→ PROBLEM REQUIREMENTS: Given the records below, would you repeat exactly the lines that begin at the one containing "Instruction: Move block" and end at the one containing "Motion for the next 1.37", inclusive?

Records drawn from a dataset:
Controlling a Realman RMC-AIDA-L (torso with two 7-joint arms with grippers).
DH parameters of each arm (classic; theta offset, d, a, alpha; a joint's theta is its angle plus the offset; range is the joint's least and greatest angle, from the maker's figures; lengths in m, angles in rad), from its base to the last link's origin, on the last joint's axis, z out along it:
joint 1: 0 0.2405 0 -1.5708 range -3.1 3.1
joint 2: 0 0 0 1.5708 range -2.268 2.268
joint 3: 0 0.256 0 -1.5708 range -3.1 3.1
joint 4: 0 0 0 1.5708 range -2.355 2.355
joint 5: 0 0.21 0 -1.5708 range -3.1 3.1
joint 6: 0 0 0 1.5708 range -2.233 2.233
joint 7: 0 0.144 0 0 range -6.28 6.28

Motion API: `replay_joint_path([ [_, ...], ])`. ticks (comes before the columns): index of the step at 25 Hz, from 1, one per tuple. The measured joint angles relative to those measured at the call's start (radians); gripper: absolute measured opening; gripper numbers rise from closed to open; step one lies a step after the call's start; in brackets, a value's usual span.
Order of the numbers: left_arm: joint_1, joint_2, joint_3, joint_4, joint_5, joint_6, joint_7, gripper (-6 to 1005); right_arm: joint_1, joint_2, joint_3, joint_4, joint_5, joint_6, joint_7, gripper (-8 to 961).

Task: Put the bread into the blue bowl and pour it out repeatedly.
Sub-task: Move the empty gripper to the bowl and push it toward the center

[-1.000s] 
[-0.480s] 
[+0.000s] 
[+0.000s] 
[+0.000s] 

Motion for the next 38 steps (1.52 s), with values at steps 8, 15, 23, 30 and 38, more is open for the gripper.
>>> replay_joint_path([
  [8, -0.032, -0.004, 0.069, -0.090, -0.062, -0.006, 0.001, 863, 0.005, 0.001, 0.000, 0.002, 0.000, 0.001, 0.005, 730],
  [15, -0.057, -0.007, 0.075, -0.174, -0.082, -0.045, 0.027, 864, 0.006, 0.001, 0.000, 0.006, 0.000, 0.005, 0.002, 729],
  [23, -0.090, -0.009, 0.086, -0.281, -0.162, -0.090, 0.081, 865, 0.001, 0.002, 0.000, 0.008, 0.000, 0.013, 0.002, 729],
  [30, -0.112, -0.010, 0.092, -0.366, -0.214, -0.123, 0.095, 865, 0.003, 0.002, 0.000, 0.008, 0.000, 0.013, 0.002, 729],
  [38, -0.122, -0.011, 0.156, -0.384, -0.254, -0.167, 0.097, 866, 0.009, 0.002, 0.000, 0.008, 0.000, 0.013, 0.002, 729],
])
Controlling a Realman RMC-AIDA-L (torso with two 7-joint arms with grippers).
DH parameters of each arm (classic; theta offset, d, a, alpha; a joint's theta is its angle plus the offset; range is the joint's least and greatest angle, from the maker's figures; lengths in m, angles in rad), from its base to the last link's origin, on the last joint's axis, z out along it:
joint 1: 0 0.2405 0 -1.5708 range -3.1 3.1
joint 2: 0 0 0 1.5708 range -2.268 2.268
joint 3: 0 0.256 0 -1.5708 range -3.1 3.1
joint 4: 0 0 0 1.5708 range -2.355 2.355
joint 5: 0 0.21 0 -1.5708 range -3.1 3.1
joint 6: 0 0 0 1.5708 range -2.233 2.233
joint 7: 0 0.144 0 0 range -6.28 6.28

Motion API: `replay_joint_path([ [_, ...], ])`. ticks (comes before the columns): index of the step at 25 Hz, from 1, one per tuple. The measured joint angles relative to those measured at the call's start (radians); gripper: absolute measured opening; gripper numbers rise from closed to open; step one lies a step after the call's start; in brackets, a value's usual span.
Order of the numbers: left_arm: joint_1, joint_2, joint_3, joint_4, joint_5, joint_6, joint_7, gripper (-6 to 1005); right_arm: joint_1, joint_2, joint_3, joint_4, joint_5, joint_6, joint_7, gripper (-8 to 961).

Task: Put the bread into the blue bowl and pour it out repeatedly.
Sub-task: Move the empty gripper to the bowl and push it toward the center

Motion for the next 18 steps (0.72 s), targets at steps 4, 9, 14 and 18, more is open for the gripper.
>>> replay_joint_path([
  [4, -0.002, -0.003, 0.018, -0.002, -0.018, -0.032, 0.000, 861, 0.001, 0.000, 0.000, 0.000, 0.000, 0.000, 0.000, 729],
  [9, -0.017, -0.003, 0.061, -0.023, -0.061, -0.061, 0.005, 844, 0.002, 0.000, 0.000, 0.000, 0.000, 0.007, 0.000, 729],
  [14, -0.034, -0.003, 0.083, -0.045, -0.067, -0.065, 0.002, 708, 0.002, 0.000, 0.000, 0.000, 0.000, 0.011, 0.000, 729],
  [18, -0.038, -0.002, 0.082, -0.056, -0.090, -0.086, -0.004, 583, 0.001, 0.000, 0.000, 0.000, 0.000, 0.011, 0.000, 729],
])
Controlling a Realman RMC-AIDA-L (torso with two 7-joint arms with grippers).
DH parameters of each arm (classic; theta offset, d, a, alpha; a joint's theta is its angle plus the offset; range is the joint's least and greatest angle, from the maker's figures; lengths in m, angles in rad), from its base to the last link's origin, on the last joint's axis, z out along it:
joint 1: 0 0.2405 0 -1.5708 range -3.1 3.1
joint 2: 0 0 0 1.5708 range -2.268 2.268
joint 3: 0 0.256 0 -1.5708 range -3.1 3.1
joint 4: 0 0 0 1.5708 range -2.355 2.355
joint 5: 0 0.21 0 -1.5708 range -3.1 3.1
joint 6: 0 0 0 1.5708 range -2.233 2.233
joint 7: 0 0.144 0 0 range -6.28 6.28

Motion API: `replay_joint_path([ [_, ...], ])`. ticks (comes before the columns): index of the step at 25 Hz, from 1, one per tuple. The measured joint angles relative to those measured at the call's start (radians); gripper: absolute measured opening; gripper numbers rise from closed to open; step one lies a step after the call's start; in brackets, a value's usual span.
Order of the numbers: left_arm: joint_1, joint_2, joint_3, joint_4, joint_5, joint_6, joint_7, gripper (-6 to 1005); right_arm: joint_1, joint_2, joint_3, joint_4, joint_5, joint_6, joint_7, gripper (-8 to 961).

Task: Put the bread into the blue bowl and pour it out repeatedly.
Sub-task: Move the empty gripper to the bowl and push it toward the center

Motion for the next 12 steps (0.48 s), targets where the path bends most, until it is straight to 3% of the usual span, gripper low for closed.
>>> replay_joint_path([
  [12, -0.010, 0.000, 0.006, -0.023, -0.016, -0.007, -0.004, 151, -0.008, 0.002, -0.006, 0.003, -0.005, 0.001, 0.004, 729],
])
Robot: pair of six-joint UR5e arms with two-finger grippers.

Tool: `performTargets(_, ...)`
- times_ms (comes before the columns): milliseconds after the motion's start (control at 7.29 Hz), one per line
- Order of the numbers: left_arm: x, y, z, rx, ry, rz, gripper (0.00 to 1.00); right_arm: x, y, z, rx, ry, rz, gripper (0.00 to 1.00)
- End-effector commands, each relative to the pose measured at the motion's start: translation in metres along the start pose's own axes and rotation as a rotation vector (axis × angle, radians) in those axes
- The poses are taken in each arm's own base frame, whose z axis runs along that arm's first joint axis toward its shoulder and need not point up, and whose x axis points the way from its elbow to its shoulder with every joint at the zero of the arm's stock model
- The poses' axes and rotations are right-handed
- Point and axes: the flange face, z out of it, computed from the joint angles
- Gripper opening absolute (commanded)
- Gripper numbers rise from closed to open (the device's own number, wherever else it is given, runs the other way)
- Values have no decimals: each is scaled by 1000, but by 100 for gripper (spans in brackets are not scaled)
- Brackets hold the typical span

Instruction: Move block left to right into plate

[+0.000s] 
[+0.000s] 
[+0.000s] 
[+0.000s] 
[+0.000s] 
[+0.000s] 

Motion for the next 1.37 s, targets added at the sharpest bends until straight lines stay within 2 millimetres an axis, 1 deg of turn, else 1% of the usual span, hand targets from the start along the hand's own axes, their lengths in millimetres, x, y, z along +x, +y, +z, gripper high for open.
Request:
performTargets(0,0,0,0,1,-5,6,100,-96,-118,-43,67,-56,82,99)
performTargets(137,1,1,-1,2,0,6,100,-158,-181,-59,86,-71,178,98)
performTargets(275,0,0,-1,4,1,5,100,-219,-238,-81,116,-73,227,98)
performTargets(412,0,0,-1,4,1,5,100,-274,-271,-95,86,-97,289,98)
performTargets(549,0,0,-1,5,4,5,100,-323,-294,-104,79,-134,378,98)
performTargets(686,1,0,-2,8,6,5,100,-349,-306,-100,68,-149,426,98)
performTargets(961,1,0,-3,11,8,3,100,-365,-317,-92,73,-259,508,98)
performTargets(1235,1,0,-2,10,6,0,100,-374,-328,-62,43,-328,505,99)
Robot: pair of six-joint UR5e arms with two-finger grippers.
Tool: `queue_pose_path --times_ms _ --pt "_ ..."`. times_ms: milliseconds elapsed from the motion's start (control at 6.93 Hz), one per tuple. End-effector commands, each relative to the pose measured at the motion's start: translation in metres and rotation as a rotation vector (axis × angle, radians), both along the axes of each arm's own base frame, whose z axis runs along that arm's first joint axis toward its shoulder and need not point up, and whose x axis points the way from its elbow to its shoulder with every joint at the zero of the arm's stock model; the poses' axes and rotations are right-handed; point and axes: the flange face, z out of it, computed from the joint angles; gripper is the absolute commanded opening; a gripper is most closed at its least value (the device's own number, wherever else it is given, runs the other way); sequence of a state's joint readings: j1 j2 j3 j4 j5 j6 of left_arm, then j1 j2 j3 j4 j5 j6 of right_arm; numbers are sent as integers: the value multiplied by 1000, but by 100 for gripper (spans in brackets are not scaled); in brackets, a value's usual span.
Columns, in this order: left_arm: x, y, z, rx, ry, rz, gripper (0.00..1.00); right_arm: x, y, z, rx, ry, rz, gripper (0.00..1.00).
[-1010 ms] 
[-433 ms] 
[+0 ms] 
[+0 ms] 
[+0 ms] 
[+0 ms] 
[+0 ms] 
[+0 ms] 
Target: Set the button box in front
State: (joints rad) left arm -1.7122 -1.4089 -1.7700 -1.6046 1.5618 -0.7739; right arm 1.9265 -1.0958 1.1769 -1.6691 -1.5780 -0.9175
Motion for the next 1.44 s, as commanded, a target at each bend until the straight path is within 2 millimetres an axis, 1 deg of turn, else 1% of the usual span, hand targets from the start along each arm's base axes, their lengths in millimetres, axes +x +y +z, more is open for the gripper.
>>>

→ YOUR SOLUTION:
Instruction: Move block left to right into plate

[+0.000s] 
[+0.000s] 
[+0.000s] 
[+0.000s] 
[+0.000s] 
[+0.000s] 

Motion for the next 1.37 s, targets added at the sharpest bends until straight lines stay within 2 millimetres an axis, 1 deg of turn, else 1% of the usual span, hand targets from the start along the hand's own axes, their lengths in millimetres, x, y, z along +x, +y, +z, gripper high for open.

With that, the answer is complete.